It is not easy to implement fair locking. Having unfair locks,
previously some of the copr-repo processes were waiting awfully long for
the lock even though other copr-repo processes already finished theirs
task.

So don't indefinitely wait for the lock (implement timeout with several
seconds), and try checking for the status periodically (without lock).
If task status is filled, finish early.

Relates: #1423

rebased onto bc485b29c4a154ebaa3ccd627ef6ad3dd0684019

2 years ago

zuul commented 2 years ago

Build succeeded.

csdiff-pylint : SUCCESS in 2m 11s

rebased onto bfda41ac2561dc738b9cf7d60ec1b554983a0212

2 years ago

praiskup commented 2 years ago

Updated, with additional test-case to cover the new statements in copr-repo.

zuul commented 2 years ago

Build succeeded.

csdiff-pylint : SUCCESS in 1m 59s

praiskup commented 2 years ago

Can this be reviewed please? This should bring significant speedup in the rubygems project.

frostyx commented on line 76 of backend/run/copr-repo 2 years ago

Can we move this break right after batch.commit() so it is more clear when it happens?
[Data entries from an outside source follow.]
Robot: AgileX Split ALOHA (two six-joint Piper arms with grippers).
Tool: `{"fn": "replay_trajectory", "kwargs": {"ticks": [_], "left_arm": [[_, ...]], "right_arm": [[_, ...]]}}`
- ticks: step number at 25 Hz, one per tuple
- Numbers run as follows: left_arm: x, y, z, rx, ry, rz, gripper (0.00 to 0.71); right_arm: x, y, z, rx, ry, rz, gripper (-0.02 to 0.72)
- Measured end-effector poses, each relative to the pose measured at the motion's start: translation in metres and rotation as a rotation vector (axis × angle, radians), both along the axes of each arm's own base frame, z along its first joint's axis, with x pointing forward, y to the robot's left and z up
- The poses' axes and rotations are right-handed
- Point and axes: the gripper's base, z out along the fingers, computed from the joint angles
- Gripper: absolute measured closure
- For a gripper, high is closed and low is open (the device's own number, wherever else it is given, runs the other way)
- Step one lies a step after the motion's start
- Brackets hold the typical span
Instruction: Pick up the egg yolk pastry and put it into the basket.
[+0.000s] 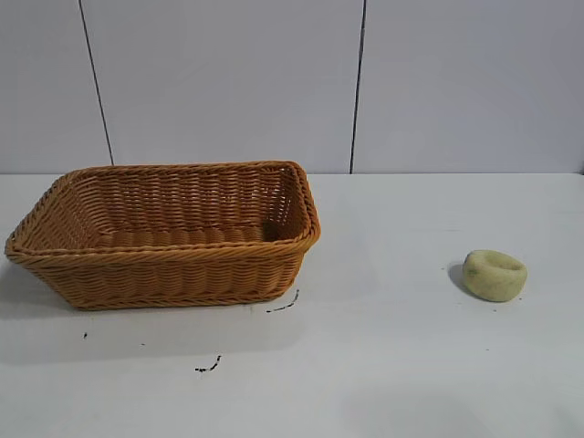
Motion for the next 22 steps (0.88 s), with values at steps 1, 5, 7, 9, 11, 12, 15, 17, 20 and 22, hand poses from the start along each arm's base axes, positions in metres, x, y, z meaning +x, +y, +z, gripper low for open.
{"fn": "replay_trajectory", "kwargs": {"ticks": [1,5,7,9,11,12,15,17,20,22], "left_arm": [[0.0,0.0,0.0,0.0,0.0,0.0,0.017],[0.0,0.0,0.0,0.0,0.0,0.0,0.017],[0.0,0.0,0.0,0.0,0.0,0.0,0.017],[0.0,0.0,0.0,0.0,0.0,0.0,0.017],[0.0,0.0,0.0,0.0,0.0,0.0,0.017],[0.0,0.0,0.0,0.0,0.0,0.0,0.017],[0.0,0.0,0.0,0.0,0.0,0.0,0.017],[0.0,0.0,0.0,0.0,0.0,0.0,0.017],[0.0,0.0,0.0,0.0,0.0,0.0,0.017],[0.0,0.0,0.0,0.0,0.0,0.0,0.017]], "right_arm": [[0.0,0.0,0.0,0.0,0.0,0.0,0.008],[0.0,0.0,0.0,0.0,0.0,0.0,0.008],[0.0,0.0,0.0,0.0,0.0,0.0,0.008],[0.0,0.0,0.0,0.0,0.0,0.0,0.008],[0.0,0.0,0.0,0.0,0.0,0.0,0.008],[0.0,0.0,0.0,0.0,0.0,0.0,0.008],[0.003,0.0,0.0,0.007,0.02,-0.003,0.008],[0.011,0.0,0.0,0.016,0.079,-0.007,0.008],[0.03,0.0,0.008,0.024,0.189,-0.012,0.008],[0.05,0.0,0.017,0.025,0.275,-0.014,0.008]]}}
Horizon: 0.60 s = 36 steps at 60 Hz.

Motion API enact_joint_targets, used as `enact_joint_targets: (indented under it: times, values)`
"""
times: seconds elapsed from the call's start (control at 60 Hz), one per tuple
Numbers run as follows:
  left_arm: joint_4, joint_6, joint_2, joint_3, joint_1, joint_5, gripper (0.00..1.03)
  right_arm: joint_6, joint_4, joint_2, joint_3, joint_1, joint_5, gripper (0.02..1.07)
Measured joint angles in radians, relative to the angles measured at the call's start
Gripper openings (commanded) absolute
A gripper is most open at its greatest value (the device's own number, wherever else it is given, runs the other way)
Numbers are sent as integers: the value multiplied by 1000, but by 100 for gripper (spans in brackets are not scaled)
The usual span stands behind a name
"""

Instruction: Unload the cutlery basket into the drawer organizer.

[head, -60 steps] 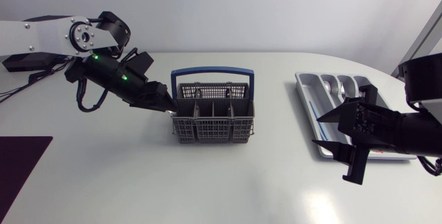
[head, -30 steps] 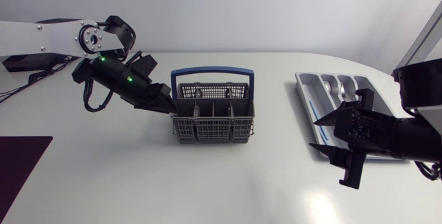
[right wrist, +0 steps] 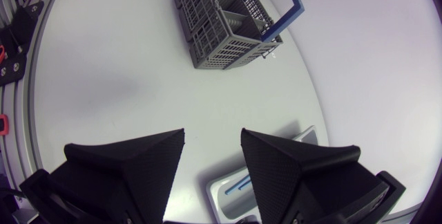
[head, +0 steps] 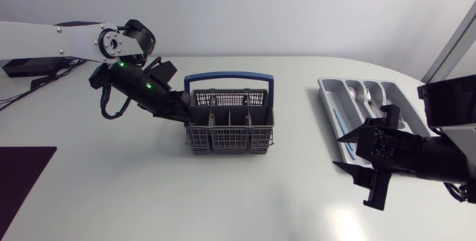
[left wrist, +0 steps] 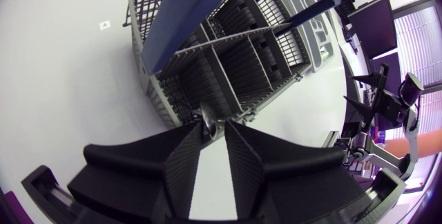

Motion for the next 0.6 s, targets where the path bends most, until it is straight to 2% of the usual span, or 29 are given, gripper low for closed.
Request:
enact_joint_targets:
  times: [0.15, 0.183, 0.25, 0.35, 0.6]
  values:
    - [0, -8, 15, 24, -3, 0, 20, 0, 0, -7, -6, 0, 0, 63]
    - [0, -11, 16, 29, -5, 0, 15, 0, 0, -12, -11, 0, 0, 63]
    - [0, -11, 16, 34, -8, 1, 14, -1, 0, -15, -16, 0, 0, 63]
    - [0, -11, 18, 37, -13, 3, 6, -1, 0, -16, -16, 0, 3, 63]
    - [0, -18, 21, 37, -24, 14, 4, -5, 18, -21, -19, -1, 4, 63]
frostyx commented on line 6 of backend/copr_backend/createrepo.py 2 years ago

Can you please describe the purpose of delete_if_not in the docstring?

frostyx commented 2 years ago

I was surprised why we needed to switch from python3-oslo-concurrency to python3-filelock instead of simply acquiring the lock in a loop with time.sleep, so thank you for linking

https://bugzilla.redhat.com/show_bug.cgi?id=1968789

frostyx commented 2 years ago

Apart from those two minor things, LGTM

rebased onto 801e985

2 years ago

praiskup commented 2 years ago

Thanks! Updated, can you take another look?

zuul commented 2 years ago

Build succeeded.